--- Information given Enclosed Below ---
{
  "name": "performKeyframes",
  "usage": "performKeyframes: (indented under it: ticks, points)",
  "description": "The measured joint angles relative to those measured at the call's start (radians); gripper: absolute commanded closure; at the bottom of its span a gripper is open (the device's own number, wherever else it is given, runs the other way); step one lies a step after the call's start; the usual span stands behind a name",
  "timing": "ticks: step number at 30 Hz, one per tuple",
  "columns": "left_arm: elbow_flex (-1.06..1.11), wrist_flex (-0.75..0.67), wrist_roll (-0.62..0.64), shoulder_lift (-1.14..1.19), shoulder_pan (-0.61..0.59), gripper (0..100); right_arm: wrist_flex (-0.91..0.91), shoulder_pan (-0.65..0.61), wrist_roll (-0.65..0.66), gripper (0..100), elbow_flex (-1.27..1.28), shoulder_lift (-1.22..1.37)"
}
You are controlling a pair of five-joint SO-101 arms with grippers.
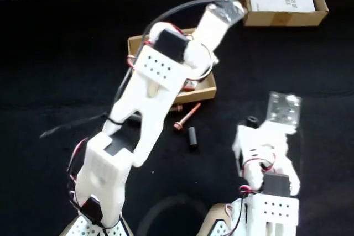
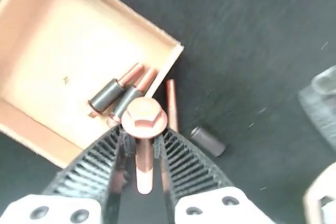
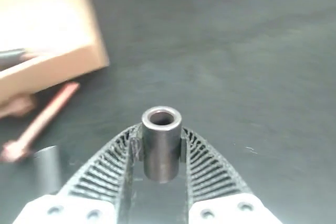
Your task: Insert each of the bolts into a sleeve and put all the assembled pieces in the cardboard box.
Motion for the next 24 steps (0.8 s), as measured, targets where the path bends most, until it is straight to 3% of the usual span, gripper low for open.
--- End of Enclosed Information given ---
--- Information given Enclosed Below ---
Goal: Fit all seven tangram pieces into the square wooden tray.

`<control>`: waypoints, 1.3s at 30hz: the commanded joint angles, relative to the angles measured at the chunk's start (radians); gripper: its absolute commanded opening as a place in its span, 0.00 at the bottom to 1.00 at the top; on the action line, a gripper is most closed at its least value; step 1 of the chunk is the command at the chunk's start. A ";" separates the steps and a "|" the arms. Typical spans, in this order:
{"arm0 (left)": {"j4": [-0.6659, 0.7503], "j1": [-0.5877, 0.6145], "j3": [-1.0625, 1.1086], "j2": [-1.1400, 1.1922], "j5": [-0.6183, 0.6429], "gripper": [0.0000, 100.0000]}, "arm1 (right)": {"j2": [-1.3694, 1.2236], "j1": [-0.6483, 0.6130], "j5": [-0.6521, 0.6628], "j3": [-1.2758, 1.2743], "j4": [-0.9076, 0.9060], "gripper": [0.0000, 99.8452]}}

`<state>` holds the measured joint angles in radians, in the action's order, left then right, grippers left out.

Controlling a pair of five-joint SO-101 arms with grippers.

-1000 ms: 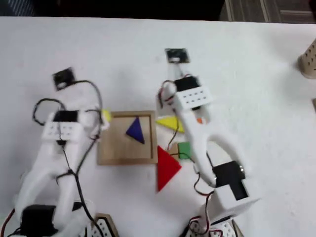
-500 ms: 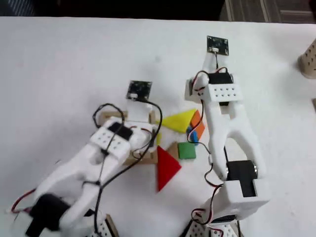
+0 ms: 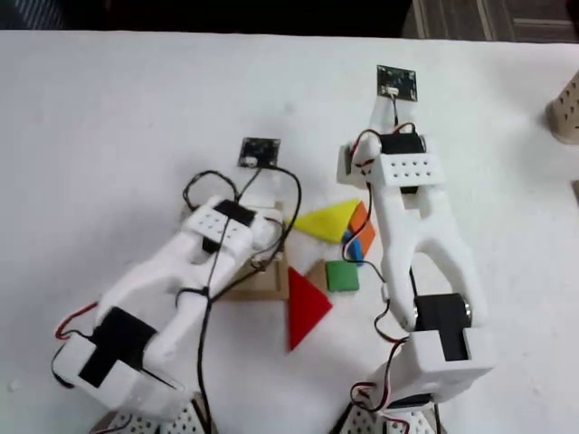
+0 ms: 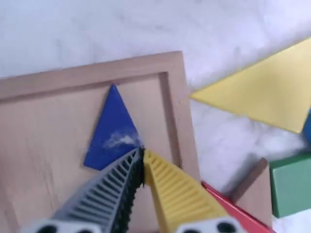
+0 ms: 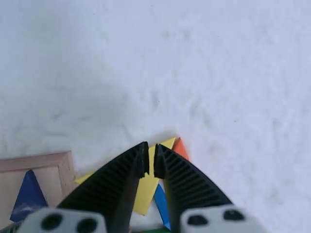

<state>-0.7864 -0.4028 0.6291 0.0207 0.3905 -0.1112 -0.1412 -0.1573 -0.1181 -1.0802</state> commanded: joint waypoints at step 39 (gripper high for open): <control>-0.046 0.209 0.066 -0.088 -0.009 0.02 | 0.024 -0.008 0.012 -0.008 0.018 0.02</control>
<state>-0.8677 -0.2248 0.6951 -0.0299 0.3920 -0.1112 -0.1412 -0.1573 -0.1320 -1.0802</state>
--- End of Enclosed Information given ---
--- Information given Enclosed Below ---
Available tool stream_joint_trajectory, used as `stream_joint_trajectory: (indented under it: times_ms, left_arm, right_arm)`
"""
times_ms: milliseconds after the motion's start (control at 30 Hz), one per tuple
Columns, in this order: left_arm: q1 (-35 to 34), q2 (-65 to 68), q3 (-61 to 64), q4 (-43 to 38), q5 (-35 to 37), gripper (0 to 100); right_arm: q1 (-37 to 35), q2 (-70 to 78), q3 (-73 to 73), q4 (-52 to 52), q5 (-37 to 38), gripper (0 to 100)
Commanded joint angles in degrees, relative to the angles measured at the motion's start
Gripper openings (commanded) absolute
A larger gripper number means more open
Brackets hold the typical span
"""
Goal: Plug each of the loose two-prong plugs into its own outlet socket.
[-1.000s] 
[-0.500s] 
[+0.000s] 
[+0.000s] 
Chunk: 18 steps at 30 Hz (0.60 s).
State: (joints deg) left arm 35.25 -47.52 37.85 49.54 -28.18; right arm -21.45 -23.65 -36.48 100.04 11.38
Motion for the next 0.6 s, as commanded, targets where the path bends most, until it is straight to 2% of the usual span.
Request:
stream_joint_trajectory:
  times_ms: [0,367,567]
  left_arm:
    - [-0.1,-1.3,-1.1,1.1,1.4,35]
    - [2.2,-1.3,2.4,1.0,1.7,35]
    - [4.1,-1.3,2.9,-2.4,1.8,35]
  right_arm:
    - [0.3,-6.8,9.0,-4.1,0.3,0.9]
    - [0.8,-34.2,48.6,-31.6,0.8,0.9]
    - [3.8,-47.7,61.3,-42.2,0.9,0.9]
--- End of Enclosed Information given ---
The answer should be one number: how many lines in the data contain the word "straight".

2